**TASK DIRECTIONS:** Reproduce every line of the data, exactly and without its pictures.

**DATA:**
[Start of section]

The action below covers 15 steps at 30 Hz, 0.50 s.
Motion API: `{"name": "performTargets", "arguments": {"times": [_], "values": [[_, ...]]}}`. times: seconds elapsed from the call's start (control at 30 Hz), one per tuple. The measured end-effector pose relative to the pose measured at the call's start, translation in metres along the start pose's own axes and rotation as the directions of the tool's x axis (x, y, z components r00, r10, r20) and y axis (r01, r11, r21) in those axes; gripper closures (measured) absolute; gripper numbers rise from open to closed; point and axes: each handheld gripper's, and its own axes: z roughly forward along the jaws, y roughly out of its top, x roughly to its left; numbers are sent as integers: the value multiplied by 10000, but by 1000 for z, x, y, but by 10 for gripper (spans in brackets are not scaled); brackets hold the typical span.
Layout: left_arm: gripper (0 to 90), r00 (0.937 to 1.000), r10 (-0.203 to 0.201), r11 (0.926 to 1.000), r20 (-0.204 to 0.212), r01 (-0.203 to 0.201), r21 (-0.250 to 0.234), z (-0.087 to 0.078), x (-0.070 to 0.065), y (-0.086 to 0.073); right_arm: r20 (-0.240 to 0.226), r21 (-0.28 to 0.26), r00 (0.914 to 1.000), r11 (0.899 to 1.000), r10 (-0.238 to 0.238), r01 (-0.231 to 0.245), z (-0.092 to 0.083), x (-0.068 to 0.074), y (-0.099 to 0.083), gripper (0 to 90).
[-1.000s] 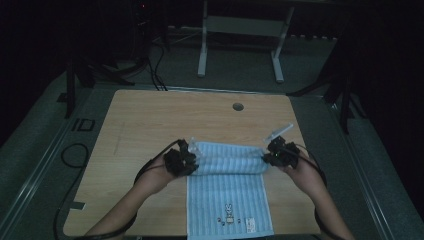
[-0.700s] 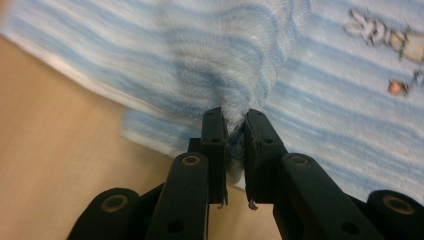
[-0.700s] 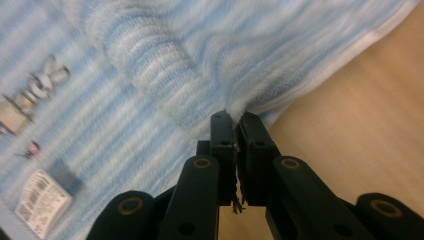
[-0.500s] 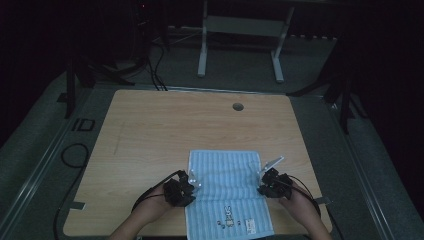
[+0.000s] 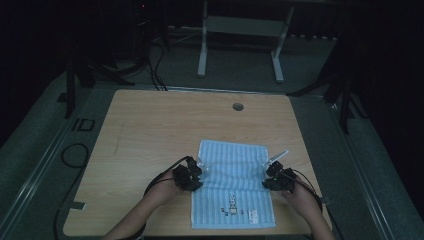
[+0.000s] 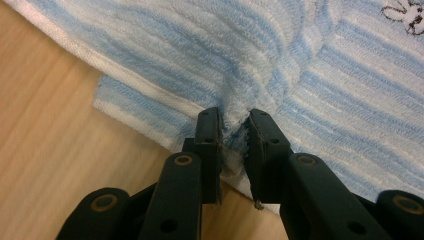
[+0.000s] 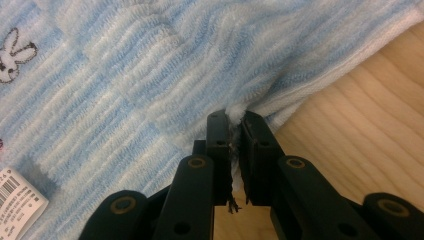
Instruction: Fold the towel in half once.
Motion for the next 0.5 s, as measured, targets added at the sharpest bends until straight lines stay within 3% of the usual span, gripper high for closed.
{"name": "performTargets", "arguments": {"times": [0.07,0.13,0.3,0.4,0.5], "values": [[748,10000,1,10000,-95,-1,49,2,-1,5,61,32,9999,10000,94,-95,-1,-2,-1,829],[748,9993,307,9994,-192,-304,180,3,-5,9,135,15,9998,9999,151,-152,-2,-3,-3,830],[753,9987,505,9983,11,-506,273,2,-14,8,48,-5,9995,9995,306,-306,-4,-7,-11,829],[734,9992,179,9995,365,-188,251,1,-13,6,-25,26,9994,9994,343,-343,-6,-7,-12,792],[645,9994,-12,9989,355,-5,464,-8,-12,5,-146,25,9997,9998,199,-199,-13,-7,-10,734]]}}
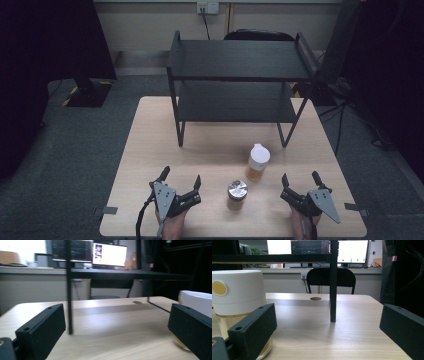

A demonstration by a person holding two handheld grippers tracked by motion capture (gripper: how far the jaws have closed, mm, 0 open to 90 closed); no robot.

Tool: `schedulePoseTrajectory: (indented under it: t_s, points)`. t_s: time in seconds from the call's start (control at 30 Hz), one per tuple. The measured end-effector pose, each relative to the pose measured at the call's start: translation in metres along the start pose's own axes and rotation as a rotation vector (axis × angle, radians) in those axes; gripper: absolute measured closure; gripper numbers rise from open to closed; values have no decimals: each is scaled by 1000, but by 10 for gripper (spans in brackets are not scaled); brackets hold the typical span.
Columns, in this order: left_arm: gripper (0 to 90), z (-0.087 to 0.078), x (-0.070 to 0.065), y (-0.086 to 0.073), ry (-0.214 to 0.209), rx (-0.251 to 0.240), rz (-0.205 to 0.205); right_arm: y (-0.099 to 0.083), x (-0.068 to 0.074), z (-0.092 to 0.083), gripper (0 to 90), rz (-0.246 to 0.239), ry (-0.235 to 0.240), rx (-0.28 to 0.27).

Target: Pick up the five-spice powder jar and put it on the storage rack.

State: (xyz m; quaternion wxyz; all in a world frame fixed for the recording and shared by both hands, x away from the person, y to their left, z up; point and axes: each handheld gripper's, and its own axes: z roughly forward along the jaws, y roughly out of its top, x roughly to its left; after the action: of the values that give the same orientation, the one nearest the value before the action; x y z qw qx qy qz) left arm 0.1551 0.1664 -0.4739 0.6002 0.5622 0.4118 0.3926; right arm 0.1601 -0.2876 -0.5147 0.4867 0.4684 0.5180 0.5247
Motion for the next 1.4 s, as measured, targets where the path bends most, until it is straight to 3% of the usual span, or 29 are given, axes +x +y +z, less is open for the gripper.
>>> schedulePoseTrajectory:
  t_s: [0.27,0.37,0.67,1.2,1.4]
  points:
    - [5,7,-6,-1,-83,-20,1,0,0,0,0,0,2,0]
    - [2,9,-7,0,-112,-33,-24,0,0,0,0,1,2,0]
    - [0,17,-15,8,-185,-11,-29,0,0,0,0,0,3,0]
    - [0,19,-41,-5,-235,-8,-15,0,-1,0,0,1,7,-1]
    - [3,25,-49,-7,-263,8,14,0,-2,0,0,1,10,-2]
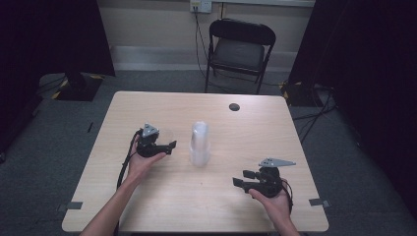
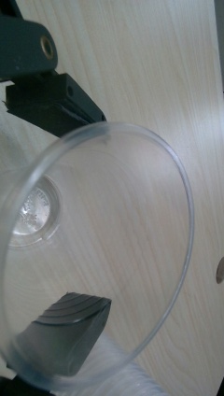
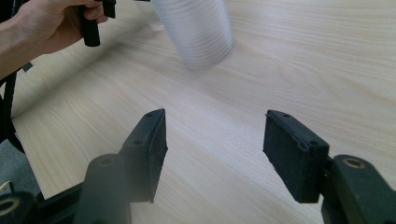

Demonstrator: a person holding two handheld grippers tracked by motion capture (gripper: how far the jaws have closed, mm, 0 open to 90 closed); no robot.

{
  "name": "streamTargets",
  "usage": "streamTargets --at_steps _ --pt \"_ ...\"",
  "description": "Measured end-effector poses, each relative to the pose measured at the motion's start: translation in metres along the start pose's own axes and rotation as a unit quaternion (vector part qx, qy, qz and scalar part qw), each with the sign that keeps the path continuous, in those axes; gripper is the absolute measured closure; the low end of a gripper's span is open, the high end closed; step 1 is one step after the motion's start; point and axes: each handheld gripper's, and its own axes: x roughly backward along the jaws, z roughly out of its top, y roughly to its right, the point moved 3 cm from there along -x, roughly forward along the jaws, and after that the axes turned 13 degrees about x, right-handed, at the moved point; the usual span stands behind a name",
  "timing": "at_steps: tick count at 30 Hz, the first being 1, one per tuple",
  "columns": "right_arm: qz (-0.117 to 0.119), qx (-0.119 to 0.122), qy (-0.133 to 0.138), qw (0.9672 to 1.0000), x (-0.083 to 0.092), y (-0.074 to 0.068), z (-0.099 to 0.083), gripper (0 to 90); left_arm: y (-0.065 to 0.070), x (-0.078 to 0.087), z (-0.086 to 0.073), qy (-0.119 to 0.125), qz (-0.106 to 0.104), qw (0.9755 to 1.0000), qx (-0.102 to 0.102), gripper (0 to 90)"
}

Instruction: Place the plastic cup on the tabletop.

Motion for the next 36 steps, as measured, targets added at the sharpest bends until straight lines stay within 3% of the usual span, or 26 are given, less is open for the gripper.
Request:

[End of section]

**THE ANSWER:**
The action below covers 15 steps at 30 Hz, 0.50 s.
Motion API: `{"name": "performTargets", "arguments": {"times": [_], "values": [[_, ...]]}}`. times: seconds elapsed from the call's start (control at 30 Hz), one per tuple. The measured end-effector pose relative to the pose measured at the call's start, translation in metres along the start pose's own axes and rotation as the directions of the tool's x axis (x, y, z components r00, r10, r20) and y axis (r01, r11, r21) in those axes; gripper closures (measured) absolute; gripper numbers rise from open to closed; point and axes: each handheld gripper's, and its own axes: z roughly forward along the jaws, y roughly out of its top, x roughly to its left; numbers are sent as integers: the value multiplied by 10000, but by 1000 for z, x, y, but by 10 for gripper (spans in brackets are not scaled); brackets hold the typical span.
Layout: left_arm: gripper (0 to 90), r00 (0.937 to 1.000), r10 (-0.203 to 0.201), r11 (0.926 to 1.000), r20 (-0.204 to 0.212), r01 (-0.203 to 0.201), r21 (-0.250 to 0.234), z (-0.087 to 0.078), x (-0.070 to 0.065), y (-0.086 to 0.073); right_arm: r20 (-0.240 to 0.226), r21 (-0.28 to 0.26), r00 (0.914 to 1.000), r11 (0.899 to 1.000), r10 (-0.238 to 0.238), r01 (-0.231 to 0.245), z (-0.092 to 0.083), x (-0.068 to 0.074), y (-0.099 to 0.083), gripper (0 to 90).
[-1.000s] 
[-0.700s] 
[-0.700s] 
[-0.500s] 
[+0.000s] 
[+0.000s] 
[+0.000s] 
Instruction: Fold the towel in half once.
Motion for the next 0.5 s, as measured, targets added at the sharpest bends until straight lines stay within 3% of the usual span, gripper high for closed.
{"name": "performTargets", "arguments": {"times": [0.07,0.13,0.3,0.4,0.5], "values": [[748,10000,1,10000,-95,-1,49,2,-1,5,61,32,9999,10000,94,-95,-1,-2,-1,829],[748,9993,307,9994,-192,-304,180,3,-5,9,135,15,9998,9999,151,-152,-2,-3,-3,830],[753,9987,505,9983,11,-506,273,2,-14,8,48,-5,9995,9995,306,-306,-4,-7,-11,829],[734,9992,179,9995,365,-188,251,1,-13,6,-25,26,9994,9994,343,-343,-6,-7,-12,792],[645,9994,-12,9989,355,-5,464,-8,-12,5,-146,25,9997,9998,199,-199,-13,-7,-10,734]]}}

A demonstration by a person holding two handheld grippers tracked by motion capture (gripper: how far the jaws have closed, mm, 0 open to 90 closed); no robot.

Tool: `schedulePoseTrajectory: (indented under it: t_s, points)`. t_s: time in seconds from the call's start (control at 30 Hz), one per tuple. The measured end-effector pose, each relative to the pose measured at the call's start: translation in metres along the start pose's own axes and rotation as a rotation vector (axis × angle, radians) in those axes; gripper: absolute measured closure; gripper numbers rise from open to closed; values have no decimals: each is scaled by 1000, but by 10 for gripper (spans in brackets are not scaled); brackets hold the typical span.
Columns, in this order: left_arm: gripper (0 to 90), z (-0.087 to 0.078), x (-0.070 to 0.065), y (-0.086 to 0.073), ry (-0.214 to 0.209), rx (-0.251 to 0.240), rz (-0.205 to 0.205); right_arm: y (-0.099 to 0.083), x (-0.068 to 0.074), z (-0.092 to 0.083), gripper (0 to 90), rz (-0.246 to 0.239), ry (-0.235 to 0.240), rx (-0.28 to 0.27).

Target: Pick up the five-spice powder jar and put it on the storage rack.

State: (xyz m; quaternion wxyz; all in a world frame fixed for the recording and shared by both hands, x away from the person, y to their left, z up; point and axes: each handheld gripper's, and its own axes: z roughly forward along the jaws, y roughly out of its top, x roughly to its left; after the action: of the values that give the same orientation, the one nearest the value before the action; x y z qw qx qy qz) left arm 0.1551 0.1664 -0.4739 0.6002 0.5622 0.4118 0.3926; right arm 0.1601 -0.2876 -0.5147 0.4867 0.4684 0.5180 0.5247
Motion for the next 1.4 s, as measured, targets where the path bends most, until it is straight to 3% of the usual span, or 29 are given, axes +x +y +z, less is open for the gripper.
>>> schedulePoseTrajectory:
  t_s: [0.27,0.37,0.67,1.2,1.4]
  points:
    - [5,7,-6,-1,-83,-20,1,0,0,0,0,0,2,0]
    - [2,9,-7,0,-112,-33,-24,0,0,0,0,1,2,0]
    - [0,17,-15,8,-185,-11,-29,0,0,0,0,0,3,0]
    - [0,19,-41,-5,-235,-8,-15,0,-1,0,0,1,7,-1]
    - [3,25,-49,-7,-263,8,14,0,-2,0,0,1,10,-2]

Demonstrator: a person holding two handheld grippers tracked by motion capture (gripper: how far the jaws have closed, mm, 0 open to 90 closed); no robot.

{
  "name": "streamTargets",
  "usage": "streamTargets --at_steps _ --pt \"_ ...\"",
  "description": "Measured end-effector poses, each relative to the pose measured at the motion's start: translation in metres along the start pose's own axes and rotation as a unit quaternion (vector part qx, qy, qz and scalar part qw), each with the sign that keeps the path continuous, in those axes; gripper is the absolute measured closure; the low end of a gripper's span is open, the high end closed; step 1 is one step after the motion's start; point and axes: each handheld gripper's, and its own axes: x roughly backward along the jaws, z roughly out of its top, y roughly to its right, the point moved 3 cm from there along -x, roughly forward along the jaws, and after that the axes turned 13 degrees about x, right-handed, at the moved point; the usual span stands behind a name",
  "timing": "at_steps: tick count at 30 Hz, the first being 1, one per tuple",
  "columns": "right_arm: qz (-0.117 to 0.119), qx (-0.119 to 0.122), qy (-0.133 to 0.138), qw (0.9672 to 1.0000), x (-0.083 to 0.092), y (-0.074 to 0.068), z (-0.099 to 0.083), gripper (0 to 90); left_arm: y (-0.065 to 0.070), x (-0.078 to 0.087), z (-0.086 to 0.073), qy (-0.119 to 0.125), qz (-0.106 to 0.104), qw (0.9755 to 1.0000), qx (-0.102 to 0.102), gripper (0 to 90)"
}

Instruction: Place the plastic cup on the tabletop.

Motion for the next 36 steps, as measured, targets added at the sharpest bends until straight lines stay within 3% of the usual span, or 26 are given, less is open for the gripper.
Request:

This exercise is now complete.